George Washington's Birthday, 1861, Celebrated in San Francisco
Mixing enchantment with politics is an old American tradition.
Welcome to Enchanted in America, where we search literature for
scenes of enchantment; and
insights about how enchanted states contribute to united states.
Bret Harte was a twenty-four-year-old journalist and poet in San Francisco when Abraham Lincoln won the presidential election of 1860, and South Carolina, in protest, declared its independence from the United States. Two months and six state-secessions later,1 Harte was inspired by a speaker at a Union rally to imagine peaceful enchantment as the end of the secession movement.
This week’s post tells a story about enchantment in American political life of the Civil War era. In this story, a writer bears witness to the use of enchantment in the production of united states, and he goes on record hoping that mystical experiences of union can transfer from a lecture hall to a nation.
To most readers today, Harte’s prose will sound extravagant, far-fetched, and perhaps embarrassingly youthful.
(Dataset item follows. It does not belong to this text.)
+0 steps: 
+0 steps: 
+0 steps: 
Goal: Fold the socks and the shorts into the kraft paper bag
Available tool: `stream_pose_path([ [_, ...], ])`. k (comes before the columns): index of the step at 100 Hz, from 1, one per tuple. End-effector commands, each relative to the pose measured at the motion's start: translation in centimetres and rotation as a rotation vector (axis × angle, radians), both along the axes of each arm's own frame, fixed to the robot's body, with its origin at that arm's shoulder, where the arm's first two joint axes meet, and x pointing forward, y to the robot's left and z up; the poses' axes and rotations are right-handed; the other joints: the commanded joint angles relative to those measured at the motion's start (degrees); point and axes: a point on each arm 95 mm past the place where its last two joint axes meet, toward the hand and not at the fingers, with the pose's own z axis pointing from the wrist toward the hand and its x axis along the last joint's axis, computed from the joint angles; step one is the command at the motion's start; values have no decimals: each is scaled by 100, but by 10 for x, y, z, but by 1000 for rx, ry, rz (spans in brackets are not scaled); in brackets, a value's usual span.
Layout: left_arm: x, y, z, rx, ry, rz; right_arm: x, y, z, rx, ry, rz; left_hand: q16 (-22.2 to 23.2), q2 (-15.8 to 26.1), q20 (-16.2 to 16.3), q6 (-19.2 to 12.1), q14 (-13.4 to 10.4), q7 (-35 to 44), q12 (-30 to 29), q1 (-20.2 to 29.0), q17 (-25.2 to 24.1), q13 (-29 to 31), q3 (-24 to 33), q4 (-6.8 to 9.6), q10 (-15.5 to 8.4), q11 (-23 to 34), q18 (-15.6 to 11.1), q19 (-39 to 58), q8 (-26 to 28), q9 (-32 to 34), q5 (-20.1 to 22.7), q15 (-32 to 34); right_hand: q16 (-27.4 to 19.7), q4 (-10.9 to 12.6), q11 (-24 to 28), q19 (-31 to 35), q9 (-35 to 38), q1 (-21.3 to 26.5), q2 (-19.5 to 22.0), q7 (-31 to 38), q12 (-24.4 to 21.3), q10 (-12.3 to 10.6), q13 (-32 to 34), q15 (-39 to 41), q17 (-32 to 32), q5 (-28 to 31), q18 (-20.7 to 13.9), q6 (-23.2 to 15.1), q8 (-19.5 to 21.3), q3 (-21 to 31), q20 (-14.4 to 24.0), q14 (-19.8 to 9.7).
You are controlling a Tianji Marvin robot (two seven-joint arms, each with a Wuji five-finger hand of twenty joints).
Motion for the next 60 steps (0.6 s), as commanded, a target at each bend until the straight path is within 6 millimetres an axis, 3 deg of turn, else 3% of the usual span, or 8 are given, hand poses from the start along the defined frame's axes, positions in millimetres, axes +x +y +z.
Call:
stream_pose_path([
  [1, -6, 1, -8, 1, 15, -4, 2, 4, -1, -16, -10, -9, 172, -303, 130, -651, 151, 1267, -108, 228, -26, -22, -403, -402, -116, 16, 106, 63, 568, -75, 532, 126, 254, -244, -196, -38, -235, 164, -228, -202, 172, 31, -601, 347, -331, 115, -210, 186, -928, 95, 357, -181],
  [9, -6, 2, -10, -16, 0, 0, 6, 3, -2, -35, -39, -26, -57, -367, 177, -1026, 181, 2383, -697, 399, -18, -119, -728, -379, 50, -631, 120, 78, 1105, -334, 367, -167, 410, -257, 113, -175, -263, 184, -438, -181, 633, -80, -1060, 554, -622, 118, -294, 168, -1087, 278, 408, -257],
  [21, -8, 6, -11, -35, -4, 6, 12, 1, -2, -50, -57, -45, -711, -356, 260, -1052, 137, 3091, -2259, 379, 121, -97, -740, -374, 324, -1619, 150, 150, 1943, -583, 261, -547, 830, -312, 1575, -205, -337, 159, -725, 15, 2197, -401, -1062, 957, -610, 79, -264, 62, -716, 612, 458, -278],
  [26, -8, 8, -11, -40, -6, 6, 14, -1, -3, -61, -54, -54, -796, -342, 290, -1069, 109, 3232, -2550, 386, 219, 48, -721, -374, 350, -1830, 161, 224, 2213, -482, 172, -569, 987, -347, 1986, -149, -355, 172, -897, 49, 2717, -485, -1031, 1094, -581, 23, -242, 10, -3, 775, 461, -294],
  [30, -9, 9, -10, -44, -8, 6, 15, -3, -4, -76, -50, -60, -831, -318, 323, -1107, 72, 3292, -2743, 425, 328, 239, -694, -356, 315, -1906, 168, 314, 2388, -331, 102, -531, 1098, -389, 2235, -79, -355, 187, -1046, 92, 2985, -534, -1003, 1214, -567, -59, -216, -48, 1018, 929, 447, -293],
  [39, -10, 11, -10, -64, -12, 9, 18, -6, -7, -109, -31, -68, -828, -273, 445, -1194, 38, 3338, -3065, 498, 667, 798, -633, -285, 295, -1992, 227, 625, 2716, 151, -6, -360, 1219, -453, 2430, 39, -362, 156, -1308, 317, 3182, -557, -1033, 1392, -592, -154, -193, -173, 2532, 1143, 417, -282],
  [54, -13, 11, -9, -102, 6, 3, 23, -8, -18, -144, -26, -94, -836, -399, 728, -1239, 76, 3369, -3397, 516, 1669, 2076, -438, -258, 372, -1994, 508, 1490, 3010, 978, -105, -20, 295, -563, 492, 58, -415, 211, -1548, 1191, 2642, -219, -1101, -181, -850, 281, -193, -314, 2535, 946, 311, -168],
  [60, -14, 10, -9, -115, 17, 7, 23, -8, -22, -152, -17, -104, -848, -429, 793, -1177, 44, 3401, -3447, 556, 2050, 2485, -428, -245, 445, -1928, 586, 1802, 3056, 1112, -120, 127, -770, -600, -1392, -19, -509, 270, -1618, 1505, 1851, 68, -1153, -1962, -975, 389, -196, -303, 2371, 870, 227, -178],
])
This is just what makes it interesting. Who is to say which perspective is more practical and generative of positive results, Harte’s gushing or our eye-rolling? What if Harte was right, and political union depends on enchantment? What if enthusiastic renunciations of personal interest are necessary ingredients for democracy that early Americans knew about and later ones have more or less forgotten?
These are big questions.
Let’s hear Bret Harte’s story.
A Monster Demonstration
On Thursday, 21 February 1861, a notice appeared in San Francisco newspapers inviting everyone in town to participate in an unexpected Union rally the next day, in honor of George Washington’s birthday. The notice bore the official signature of the San Francisco Board of Supervisors. No one knew what to expect from the impromptu announcement.
As one local newspaper told it, the result was a “monster demonstration” of Union patriotism.2 On Friday, along all the main thoroughfares, businesses closed and hung out national flags. Ships in the harbor flew their ensigns. A parade led onlookers from City Hall to an orator’s stand hung with flags at the intersection of Montgomery, Post, and Market Streets.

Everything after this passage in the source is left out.